In the above embodiment, a linear material is used as the reinforcing tension material 30, but the reinforcing structure of the reinforcing tension material 30 and the auxiliary rod 20 uses, for example, a rod material for the reinforcing tension material 30 and compresses. A truss structure can also be formed by combining with an auxiliary rod 20 that can withstand stress.
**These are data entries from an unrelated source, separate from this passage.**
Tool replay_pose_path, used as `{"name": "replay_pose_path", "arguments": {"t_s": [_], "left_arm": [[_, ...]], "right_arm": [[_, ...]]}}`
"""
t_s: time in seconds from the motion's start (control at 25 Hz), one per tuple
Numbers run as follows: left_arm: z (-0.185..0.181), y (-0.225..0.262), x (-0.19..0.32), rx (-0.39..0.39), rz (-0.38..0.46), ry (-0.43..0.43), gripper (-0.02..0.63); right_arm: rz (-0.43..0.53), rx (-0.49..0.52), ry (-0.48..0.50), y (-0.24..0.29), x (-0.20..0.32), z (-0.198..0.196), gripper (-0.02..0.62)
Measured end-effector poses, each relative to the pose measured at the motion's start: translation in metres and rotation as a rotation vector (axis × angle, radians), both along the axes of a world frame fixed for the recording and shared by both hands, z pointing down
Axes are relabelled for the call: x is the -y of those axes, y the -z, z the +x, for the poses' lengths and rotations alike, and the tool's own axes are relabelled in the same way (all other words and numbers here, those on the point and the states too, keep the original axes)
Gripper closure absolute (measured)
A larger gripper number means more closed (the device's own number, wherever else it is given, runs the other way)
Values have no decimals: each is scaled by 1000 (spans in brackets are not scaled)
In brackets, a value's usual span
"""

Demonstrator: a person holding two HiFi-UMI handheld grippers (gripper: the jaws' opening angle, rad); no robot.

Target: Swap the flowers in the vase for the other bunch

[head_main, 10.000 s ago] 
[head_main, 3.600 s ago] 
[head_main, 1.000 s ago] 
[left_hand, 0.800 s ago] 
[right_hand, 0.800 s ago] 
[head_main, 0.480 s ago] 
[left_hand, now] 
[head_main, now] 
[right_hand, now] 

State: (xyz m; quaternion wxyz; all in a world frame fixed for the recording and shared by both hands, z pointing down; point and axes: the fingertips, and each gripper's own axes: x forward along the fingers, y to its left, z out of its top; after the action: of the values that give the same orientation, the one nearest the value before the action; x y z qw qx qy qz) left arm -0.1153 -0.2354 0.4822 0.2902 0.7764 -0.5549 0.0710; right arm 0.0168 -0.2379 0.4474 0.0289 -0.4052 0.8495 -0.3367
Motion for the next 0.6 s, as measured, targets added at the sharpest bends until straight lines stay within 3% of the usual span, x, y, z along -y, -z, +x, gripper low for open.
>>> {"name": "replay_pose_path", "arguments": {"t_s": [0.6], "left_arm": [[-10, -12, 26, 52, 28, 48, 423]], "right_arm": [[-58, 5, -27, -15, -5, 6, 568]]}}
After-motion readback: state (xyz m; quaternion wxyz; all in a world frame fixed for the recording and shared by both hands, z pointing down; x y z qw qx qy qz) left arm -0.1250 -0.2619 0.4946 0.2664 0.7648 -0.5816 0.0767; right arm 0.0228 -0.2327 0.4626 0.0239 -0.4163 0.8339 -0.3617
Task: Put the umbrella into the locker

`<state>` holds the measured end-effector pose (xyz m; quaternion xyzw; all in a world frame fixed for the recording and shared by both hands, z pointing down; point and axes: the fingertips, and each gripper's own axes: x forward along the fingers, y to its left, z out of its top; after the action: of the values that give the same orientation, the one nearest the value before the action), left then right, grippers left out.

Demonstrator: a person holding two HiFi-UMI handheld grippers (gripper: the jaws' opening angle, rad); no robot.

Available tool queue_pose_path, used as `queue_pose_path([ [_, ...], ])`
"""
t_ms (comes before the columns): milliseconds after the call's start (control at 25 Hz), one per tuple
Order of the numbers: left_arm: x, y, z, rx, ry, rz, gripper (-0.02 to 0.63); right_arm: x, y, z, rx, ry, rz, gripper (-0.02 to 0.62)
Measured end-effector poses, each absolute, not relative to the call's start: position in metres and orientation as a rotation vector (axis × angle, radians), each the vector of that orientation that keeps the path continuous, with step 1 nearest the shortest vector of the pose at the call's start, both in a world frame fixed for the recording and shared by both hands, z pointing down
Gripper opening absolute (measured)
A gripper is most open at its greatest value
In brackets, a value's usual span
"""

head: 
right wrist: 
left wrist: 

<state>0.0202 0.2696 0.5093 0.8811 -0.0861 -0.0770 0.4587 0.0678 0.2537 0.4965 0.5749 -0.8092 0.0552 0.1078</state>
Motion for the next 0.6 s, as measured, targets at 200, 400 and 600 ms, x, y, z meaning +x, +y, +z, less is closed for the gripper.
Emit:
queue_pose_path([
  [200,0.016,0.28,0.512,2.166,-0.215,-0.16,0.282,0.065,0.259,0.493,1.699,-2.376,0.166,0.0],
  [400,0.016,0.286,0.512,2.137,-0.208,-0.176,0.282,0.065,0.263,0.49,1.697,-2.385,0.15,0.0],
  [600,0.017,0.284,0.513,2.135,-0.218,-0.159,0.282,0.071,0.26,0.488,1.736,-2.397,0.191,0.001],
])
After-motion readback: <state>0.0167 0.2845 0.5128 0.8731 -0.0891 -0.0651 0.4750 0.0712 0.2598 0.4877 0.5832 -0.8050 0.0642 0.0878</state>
(Effects of the Invention) As described above, according to the present invention, the unit supporting element is formed by the main rod and the pair of side rods, and a large number of them are pin-coupled to each other at the end of the main rod, and both sides are connected. At the connecting part of the rod, it is connected to each other by a sub-rod to form an arch support.
Reinforcing main rods are arranged in parallel with the main rods outside the main rods of the supporting elements in the arch support work, and the reinforcing main rods and the main rods are connected to each other in a link shape by a link to compress the compression member. The tension of the auxiliary rod is doubled and the tension side is reinforced by arranging a reinforcing tension member inside the arch connecting the secondary rods to enhance the overall strength and rigidity. Since it can be freely applied to various types of arch support with a long span only by changing the dimensions of the, the applicable range of the standardized support unit can be expanded to that with a long span. The economical efficiency of the support work is significantly increased, the construction cost can be greatly reduced, and the construction period can be shortened.

[Brief description of drawings]

FIG. 1 is a side sectional view showing a construction mode using a supporting work according to an embodiment of the present invention, and FIG. 2 is an enlarged side view showing a main part of the supporting work. 1 ... Bridge pier, 2 ... Arch form 5 ... Outer form, 6 ... Auxiliary form 8 ... Concrete, 10 ... Arch support 11 ... Main rod, 12 ... Side rod 15 ... Unit support element, 16 …… Sub-rod 17, …… Pin, 20 …… Auxiliary rod, 21 …… Reinforcing rod 22 …… Reinforcing main rod, 23 …… Pin 24 …… Bracket, 25 …… Pin 27 …… Screw rod , 28 …… Nut 30… Reinforcement tension material

Claims (1)

(57) [Claims] 1. A large number of supporting elements formed by connecting a main rod and a pair of side rods to form a triangle, are connected to each other by pin connection at the ends of each main rod, and the supporting rods on both sides of each supporting element are connected to each other. The connecting rods are connected to each other by the auxiliary rods formed shorter than the main rods to form an arch-shaped frame, and the auxiliary main rods are arranged outside the main rods of each supporting element. At the other end of the connecting rod, one end of which is pivotally attached to the mutual connecting pin, the reinforcing main rods are connected to each other, and the center direction of the arch is formed in the middle part of both halves of the arch by the connecting sub rods. An auxiliary rod projecting toward the front end of the auxiliary rod, and the projecting end portion of the auxiliary rod is joined to the end connecting portion of the auxiliary rod and the central portion of the arch formed by the auxiliary rod to provide an auxiliary tension member. The arch concrete is characterized in that the outer ends of each are supported by existing structures such as bridge piers. Formwork shoring for the construction.